The evanescent milkman cometh: archaeologies of obscure complexities, actions, formation and transformation 
Reuben Thorpe (University College London)
Chris Cumberpatch
Wills G25
Start time:
18 December, 2010 at 14:00 (UTC+0)
Session slots:

Short Abstract:

This session will focus on theory and methods that aim to tease out social process and social/physical mechanics that lie behind issues of site formation, residuality, redeposition and transformation.

Long Abstract

The aim of this session will be to focus on a branch of archaeological theory and practice, emerging in the UK, that is focusing on understandings of social processes and wider social mechanics through a re-examination of site formation, assemblage formation, taphonomy, residuality, deposit and assemblage re-working, re-deposition and transformation. This is an area of study that, remarkably, over the last quarter of a century has had little sustained investment of time or joined-up thinking despite promising starts in the 1970s and 1980s (Adams 1987; Bradley & Fulford 1980; Brown 1985; Crummy & Terry 1979; Evans & Millett 1992; Fulford & Peacock 1984; Millett 1979; Moorhouse 1986; Orton 1975; Orton & Orton 1975; Schiffer 1972; Sullivan 1989).

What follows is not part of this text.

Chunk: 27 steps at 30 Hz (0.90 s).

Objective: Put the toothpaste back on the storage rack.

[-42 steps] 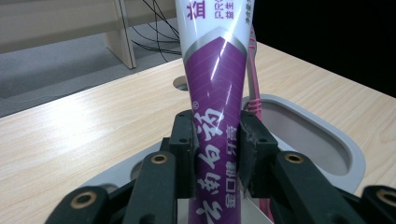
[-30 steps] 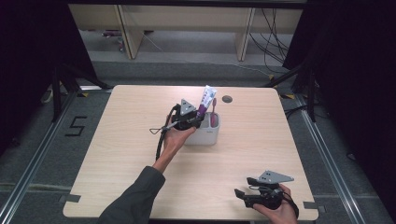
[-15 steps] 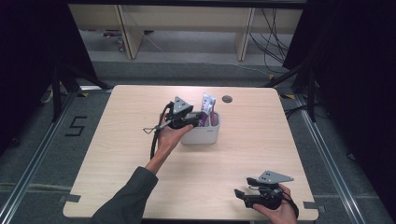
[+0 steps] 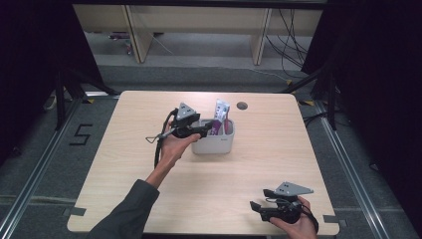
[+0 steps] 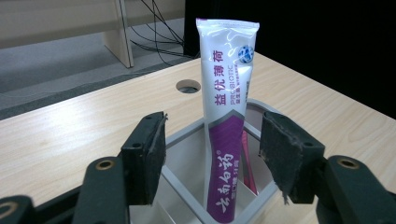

While much of this early research was successful in defining and problematising phenomena in archaeological sequences, which bore directly on the inference potential of deposits and structures, chronologies and type series, newer approaches are directed at addressing what defined instances of complex formation can tell us about everyday practices in the past, rather than the limitations of the evidence for dating purposes or complete faunal assembalges, and allow us to draw inferences about the social processes that lead to complex deposition, re-working, re-deposition, something that is simply not addressed in the majority of contemporary archaeological theory and practice.